Some anecdotes from my years working with Jayantha.
One day, he told me I’ve been relying too much on quotations taken from the “western canon”—including people like Samuel Johnson and Oscar Wilde—and need to adopt a more international approach. At the time, we had both offices and bookshelves at the UN—shocking to imagine now—and I had one entire bookshelf devoted to quotation books. I was shocked to realize the extent that these references featured western sources.
Soon his speeches contained references to Chinese history, philosophy and poetry; I learned that the Chinese ideogram for “crisis” combined the notions of “danger” and “opportunity”. He introduced me to the 2000-year old Sanskrit epic, The Ramayana, where at one point Prince Rama’s advisors urged him to use a devastating weapon of mass destruction, and the Prince refused, saying that any such use would violate what were even then the “ancient laws of war”.
It is interesting to see that the humanitarian laws of war are once again being cited as a compelling case for nuclear disarmament. His speeches soon contained African proverbs and adages. Before coming to the UN, he wrote a long essay paying tribute to the poetry of Chilean poet Pablo Neruda.
In 2002, we traveled together to Central Asia to promote the negotiation of a Central Asian Nuclear-Weapon-Free Zone (treaty), which would be the first such zone north of the Equator. We met three presidents and five foreign ministers and a few years later, the treaty establishing this zone was concluded, due in large part not just to this visit but more importantly to a series of private and informal meetings involving regional representatives and Jayantha and members of his staff.
Throughout his tenure, he included in his statements repeated references to the close relationship between disarmament and development and he tried, through an interagency process, to make development offices more aware of the many ways that progress in disarmament can help to advance their own goals. (Since not all member states share this view, especially the wealthier ones, this is still very much a work in progress.)
He had a subtle but disarming sense of humor. Once, at a staff retreat, he proposed that his personal office should perform an amusing skit. As his speechwriter, I was to explain to him how to craft a good speech.
He instructed me to use the most obscure, incomprehensible academic jargon I could find—or invent—and he would be my audience. I began by saying that the essence of good speech writing is clarity, and then proceeded to give the lengthiest string of hopelessly unintelligible jibberish that I could manage—all the while, he performed his role by watching me with a deadpan expression.
I found that he held his temper well even when others were losing theirs.
After he left DDA, he invited me to Sri Lanka for a month to assist in writing a book about his experiences as president of the NPTREC. For four weeks, I stayed in a hotel drafting chapters; I relied upon daily visits to his home where I worked with original materials in his personal library. The finished book was later jointly published by UNIDIR and SIPRI and was very favorably reviewed.
After the drafting was over, he arranged for a driver to take me on a tour of Sri Lanka.
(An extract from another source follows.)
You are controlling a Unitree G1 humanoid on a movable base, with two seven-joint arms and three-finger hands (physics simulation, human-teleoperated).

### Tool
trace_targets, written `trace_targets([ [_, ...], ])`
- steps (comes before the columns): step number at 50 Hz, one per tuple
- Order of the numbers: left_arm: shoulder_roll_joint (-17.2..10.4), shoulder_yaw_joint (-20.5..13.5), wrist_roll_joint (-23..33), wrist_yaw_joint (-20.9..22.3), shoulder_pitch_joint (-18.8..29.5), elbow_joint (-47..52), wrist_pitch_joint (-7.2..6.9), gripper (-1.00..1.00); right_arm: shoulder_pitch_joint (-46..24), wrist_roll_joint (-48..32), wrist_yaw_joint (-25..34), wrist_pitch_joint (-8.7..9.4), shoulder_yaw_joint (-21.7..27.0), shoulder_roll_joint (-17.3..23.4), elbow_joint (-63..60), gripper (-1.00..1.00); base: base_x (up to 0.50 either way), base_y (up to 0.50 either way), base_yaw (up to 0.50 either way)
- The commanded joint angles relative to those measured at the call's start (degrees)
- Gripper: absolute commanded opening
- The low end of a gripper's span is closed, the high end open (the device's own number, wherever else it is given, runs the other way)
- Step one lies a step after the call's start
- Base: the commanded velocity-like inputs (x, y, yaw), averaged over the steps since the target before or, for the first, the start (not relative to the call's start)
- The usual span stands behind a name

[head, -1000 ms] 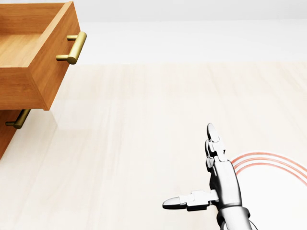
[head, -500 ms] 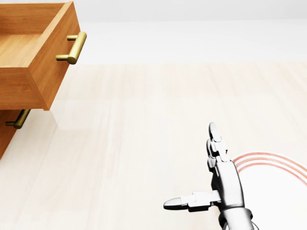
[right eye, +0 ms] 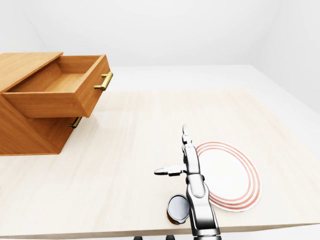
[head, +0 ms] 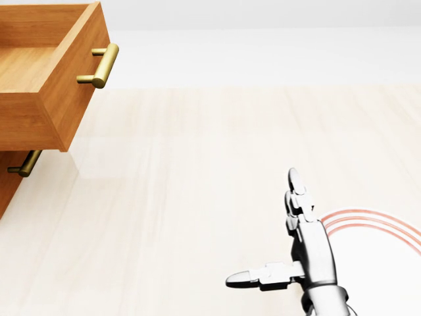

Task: Put the bowl on top of the cabinet.

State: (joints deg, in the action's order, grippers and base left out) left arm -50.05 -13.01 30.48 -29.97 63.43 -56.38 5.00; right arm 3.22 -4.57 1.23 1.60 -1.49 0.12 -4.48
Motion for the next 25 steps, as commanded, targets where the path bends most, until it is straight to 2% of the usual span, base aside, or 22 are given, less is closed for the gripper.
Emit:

I visited numerous historical and religious sites, a tea plantation, an ancient Buddhist fortress atop a massive column of granite, and an elephant orphanage that cared for animals that had been wounded by landmines from the years of the civil war. I was able to witness the famous yearly Buddhist festival, the Esala Perahera, in his home city of Kandy.
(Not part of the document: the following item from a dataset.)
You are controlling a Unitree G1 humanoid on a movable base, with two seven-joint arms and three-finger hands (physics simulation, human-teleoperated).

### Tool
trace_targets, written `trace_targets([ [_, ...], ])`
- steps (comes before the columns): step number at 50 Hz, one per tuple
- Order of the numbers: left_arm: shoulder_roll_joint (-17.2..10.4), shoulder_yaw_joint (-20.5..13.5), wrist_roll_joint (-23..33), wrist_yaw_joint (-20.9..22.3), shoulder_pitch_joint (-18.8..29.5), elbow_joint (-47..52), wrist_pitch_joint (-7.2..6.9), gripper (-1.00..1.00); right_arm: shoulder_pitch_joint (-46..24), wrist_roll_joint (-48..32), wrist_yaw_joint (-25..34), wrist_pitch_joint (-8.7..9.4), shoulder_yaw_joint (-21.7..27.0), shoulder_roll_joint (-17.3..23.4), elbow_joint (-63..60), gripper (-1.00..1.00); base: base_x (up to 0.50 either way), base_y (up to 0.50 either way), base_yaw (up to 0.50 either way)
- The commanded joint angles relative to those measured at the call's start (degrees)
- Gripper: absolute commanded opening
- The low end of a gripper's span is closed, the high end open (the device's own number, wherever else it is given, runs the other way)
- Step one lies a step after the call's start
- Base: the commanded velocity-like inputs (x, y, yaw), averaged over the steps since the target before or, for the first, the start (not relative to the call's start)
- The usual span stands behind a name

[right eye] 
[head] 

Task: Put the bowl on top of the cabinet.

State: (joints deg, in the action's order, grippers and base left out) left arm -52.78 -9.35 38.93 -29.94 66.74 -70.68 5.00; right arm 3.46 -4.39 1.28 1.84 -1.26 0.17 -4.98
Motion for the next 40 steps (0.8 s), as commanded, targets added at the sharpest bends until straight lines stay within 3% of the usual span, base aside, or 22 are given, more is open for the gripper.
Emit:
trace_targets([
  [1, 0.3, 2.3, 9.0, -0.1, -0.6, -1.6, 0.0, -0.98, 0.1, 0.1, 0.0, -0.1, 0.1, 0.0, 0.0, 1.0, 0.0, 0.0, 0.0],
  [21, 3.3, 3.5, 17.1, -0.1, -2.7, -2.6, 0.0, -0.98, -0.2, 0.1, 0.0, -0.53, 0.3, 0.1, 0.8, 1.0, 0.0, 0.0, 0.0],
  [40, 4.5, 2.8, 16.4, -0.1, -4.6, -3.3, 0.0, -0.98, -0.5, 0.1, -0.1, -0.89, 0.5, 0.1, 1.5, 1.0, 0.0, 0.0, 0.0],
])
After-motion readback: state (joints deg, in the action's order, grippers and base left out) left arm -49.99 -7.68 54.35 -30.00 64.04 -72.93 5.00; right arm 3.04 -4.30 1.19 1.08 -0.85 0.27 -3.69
Some years later, I edited a volume of his speeches that was published by an NGO in Sri Lanka. I am currently trying to compile a comprehensive collection of all his published articles and speeches, which I have discovered is a massive undertaking.
In October 1947, Albert Einstein wrote an Open Letter to the UN General Assembly in which he made a plea for “more statesmen and fewer diplomats.” He saw diplomats seeking to promote the narrow parochial interests of their individual countries, while statesmen pursued the common good and the ideals and interests of humanity as a whole.
Jayantha heeded this advice throughout his career and his entire life. His character, life, and statesmanship will inspire future generations for I hope many decades to come. [IDN-InDepthNews]
Image credit: The Island, Sri Lanka.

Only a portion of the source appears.